戚寧的臉色還是難看,卻笑著說道:“你懂什麼男女之情,你曾為人夜不能寐、度日如年?兩情相悅時,又豈在朝朝暮暮——回你師父身邊待著去吧,黃毛小子什麼都不懂。”
計青岩突然說道:“你也懂得兩情相悅?”
“我要怎麼樣不關你們上清宮的事。”戚寧帶著人轉身上樓,“你們的事我不管,我的事你們也少管。”
“師父,現在怎麼辦?”關靈道望著計青岩。
“暫且不理他。”計青岩沉默片刻,“都回去睡覺吧,花公子和靈道跟我來,我有話要問。”

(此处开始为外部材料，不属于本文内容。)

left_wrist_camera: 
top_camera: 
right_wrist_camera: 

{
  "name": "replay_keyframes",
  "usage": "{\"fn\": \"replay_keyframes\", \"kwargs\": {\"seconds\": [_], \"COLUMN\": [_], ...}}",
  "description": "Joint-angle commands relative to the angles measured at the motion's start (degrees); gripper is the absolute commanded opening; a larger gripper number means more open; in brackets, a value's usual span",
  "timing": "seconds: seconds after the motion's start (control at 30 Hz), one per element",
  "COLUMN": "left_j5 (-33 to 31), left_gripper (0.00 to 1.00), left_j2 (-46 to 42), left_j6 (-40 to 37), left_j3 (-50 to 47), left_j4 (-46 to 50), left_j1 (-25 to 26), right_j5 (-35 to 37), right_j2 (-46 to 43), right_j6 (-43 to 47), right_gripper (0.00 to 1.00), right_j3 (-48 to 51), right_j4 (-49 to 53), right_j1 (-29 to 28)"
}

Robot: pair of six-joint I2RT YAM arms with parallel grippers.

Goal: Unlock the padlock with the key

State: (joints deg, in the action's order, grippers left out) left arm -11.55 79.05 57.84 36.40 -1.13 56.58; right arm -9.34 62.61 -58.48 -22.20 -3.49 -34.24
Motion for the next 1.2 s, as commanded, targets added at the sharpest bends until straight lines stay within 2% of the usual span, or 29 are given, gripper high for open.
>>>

計青岩有話要問,那必定是要緊的事,花彩行讓自己的白毛松鼠跟著石敲聲走了,問道:“有何要緊事?”
他在客房窗前的椅子上坐下來。
“是這樣,當日在畫澗里靈道聽到花家主的聲音——不是人聲,是魂魄的聲音。”
花彩行斟酌半晌:“靈道聽到了什麼?”
關靈道微微一愣,這才明白花彩行這個腹黑的打算。花彩行也不清楚花家主在做什麼,這才故意安排自己住在畫澗里!他身為人家義子,不能打聽家主的事,便用這種偷偷摸摸的手段?
計青岩不答反問:“你知道些什麼?”
花彩行輕聲嘆了一口氣:“事到如今,我不說清楚也怕你們誤會,家主並沒有修習魂術,他之所以魂魄出竅,乃是因為一幅畫。”
關靈道與計青岩對視一眼,佯裝不知:“什麼畫?”
“一幅古畫,家主從小時候便帶在身邊的古畫。”花彩行停頓許久,像是不知從哪裡說起,“兩百多年前,家主十七歲在百花台一舉成名,那時真如大鵬展翅,只等直飛入天,修真界到處都在流傳,花家出了千年難見的三陽之體。不想樂極生悲,此事驚動了別有用心之人,有個邪派的門主看上了他,將他捉了回去——此事想必你們猜出來了,我也不必隱瞞。”
“不錯。”
“接下來的事不好說,似乎是這人讓他修煉一門秘功,把他關在一個房間裡不許出門,吃上百種聞所未聞的藥。他求生不得求死不能,就在這時候,偶然間發現牆上掛的古畫有些奇怪。這古畫有百餘年的歷史,上面有個男子,本來也沒什麼特別,但家主覺得他眉眼間總有些嘲笑之意。家主心中不忿,日夜拿那古畫出氣,卻不知怎的怎麼撕也撕不爛。”花彩行說到這裡頓了頓,“這都是家主偶爾說起的,我東拼西湊地猜測著,覺得當年大約就是這麼回事。”
“之後呢?”
“之後,那畫上的男子終於回應了。”花彩行微攏眉心,“這天家主又要拿古畫出氣,不想畫上的題字突然間變了,寫著:你何苦要埋怨我,我又不曾欺負你。”
果然是有魂魄在裡面,關靈道想,這男子的脾氣倒也好。
“家主被人關了一年多,心境早已經不一樣,對誰都是恨意滿滿。這時那畫上的題字又變了:我苦思冥想怎麼救你出去,今天才想到辦法,你想不想聽我的話?”